Would you transcribe only the lines from the one holding "left gripper left" through the end of the material, exactly, without any pictures?

• • • •

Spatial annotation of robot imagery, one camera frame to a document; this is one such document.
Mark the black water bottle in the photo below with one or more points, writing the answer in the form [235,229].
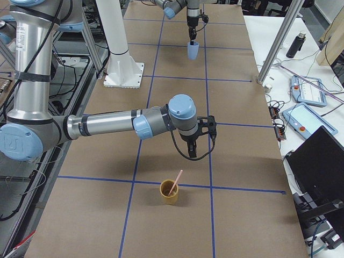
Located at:
[296,44]

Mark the pink chopstick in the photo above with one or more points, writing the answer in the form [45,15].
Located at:
[176,181]

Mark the far blue teach pendant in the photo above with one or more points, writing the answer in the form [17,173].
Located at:
[303,91]

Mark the small metal cylinder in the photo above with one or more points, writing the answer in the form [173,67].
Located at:
[267,88]

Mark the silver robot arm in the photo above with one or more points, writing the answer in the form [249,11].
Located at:
[172,8]
[31,130]

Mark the black power strip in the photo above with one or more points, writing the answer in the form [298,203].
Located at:
[278,123]

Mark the near blue teach pendant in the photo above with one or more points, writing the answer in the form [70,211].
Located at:
[305,121]

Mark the white camera stand column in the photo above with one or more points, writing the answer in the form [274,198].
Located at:
[122,70]

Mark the yellow wooden cup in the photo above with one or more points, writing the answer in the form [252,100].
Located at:
[164,189]

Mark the aluminium frame post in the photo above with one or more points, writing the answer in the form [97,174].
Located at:
[281,35]

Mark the black laptop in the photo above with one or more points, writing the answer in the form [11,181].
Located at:
[318,166]

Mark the blue teach pendant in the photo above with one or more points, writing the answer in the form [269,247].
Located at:
[305,121]
[303,91]

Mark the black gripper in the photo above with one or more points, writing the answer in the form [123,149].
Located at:
[192,22]
[188,140]

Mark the metal rod stand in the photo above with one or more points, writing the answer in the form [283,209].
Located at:
[311,83]

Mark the light blue cup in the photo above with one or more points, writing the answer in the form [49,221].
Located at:
[192,49]

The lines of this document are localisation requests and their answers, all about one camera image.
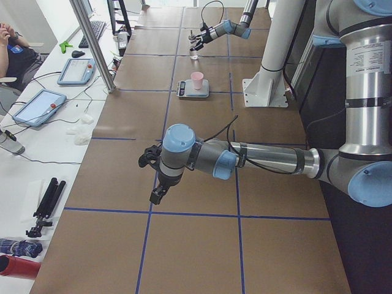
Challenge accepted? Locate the far blue teach pendant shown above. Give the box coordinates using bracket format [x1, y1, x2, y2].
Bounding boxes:
[57, 58, 96, 86]

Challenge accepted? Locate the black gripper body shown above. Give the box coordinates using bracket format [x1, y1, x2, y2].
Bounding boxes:
[157, 172, 182, 190]
[202, 28, 218, 43]

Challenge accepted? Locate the digital kitchen scale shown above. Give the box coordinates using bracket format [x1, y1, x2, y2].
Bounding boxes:
[176, 79, 209, 98]

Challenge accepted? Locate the crumpled white tissue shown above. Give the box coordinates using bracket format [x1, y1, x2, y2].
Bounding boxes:
[66, 114, 94, 146]

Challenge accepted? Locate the black keyboard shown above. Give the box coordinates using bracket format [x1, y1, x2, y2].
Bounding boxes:
[78, 20, 107, 49]

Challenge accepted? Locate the pink paper cup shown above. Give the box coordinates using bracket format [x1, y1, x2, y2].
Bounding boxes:
[190, 71, 204, 90]

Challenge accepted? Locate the black computer mouse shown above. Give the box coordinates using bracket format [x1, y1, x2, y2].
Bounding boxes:
[71, 50, 86, 58]

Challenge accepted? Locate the aluminium frame post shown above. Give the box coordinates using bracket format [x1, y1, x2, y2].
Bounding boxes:
[69, 0, 116, 93]

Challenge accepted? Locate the near blue teach pendant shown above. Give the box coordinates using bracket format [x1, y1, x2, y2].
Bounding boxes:
[12, 89, 67, 127]

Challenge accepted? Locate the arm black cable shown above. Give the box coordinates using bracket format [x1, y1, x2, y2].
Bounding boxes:
[200, 0, 225, 28]
[202, 115, 295, 175]

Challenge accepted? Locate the blue teach pendant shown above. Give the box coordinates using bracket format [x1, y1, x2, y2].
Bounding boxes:
[57, 58, 96, 86]
[12, 89, 67, 127]

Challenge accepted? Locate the seated person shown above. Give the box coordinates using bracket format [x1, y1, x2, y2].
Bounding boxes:
[1, 23, 45, 92]

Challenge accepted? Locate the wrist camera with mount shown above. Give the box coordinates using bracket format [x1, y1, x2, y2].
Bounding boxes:
[138, 145, 162, 170]
[200, 21, 213, 34]

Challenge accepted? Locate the green plastic clamp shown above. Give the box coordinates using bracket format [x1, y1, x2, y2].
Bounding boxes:
[59, 41, 73, 54]

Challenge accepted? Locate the black folded tripod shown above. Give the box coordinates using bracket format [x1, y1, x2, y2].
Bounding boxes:
[26, 178, 66, 238]

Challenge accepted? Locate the red cylinder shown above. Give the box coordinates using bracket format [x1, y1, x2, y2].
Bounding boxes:
[1, 255, 41, 280]

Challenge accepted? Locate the glass sauce bottle metal spout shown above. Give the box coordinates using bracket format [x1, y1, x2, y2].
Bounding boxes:
[188, 30, 198, 60]

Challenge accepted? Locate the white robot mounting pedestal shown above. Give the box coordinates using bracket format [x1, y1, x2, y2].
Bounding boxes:
[243, 0, 306, 108]

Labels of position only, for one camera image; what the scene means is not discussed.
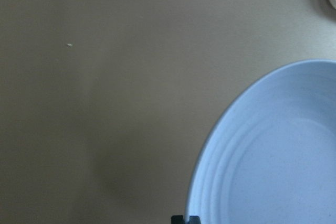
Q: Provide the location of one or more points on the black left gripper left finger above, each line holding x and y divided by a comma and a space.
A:
177, 219

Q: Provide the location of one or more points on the blue plate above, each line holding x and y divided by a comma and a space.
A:
271, 156

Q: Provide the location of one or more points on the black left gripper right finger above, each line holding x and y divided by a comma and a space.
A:
194, 220

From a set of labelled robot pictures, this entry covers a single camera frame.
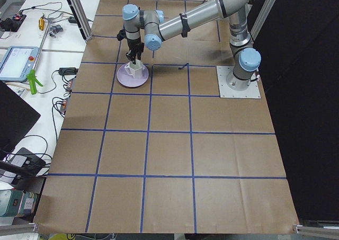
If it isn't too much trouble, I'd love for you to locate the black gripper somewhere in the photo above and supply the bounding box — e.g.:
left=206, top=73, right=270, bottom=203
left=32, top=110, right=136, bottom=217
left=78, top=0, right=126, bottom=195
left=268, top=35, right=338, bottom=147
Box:
left=126, top=38, right=145, bottom=64

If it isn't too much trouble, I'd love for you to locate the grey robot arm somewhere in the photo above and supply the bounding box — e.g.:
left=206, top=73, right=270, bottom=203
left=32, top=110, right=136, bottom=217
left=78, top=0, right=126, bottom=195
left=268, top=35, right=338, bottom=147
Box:
left=117, top=0, right=251, bottom=88

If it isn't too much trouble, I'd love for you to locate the lilac round plate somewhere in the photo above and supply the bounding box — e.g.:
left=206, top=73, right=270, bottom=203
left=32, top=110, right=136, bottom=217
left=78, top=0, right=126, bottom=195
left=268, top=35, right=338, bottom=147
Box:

• • • •

**Exercise result:**
Q: Provide the location of one or more points on the black left gripper left finger above, each line holding x and y divided by a comma and a space.
A:
177, 219

Q: Provide the location of one or more points on the blue plate above, each line holding x and y divided by a comma and a space.
A:
271, 156

Q: Provide the location of one or more points on the black left gripper right finger above, each line holding x and y divided by a comma and a space.
A:
194, 220

From a set of labelled robot pictures, this entry covers a single camera frame.
If it isn't too much trouble, I'd love for you to locate the black gripper somewhere in the photo above and supply the bounding box — e.g.:
left=206, top=73, right=270, bottom=203
left=32, top=110, right=136, bottom=217
left=78, top=0, right=126, bottom=195
left=268, top=35, right=338, bottom=147
Box:
left=126, top=38, right=145, bottom=64

If it isn't too much trouble, I'd love for you to locate the grey robot arm somewhere in the photo above and supply the bounding box — e.g.:
left=206, top=73, right=270, bottom=203
left=32, top=110, right=136, bottom=217
left=78, top=0, right=126, bottom=195
left=268, top=35, right=338, bottom=147
Box:
left=117, top=0, right=251, bottom=88

If it isn't too much trouble, I'd love for you to locate the lilac round plate somewhere in the photo above and supply the bounding box — e.g.:
left=206, top=73, right=270, bottom=203
left=32, top=110, right=136, bottom=217
left=78, top=0, right=126, bottom=195
left=268, top=35, right=338, bottom=147
Box:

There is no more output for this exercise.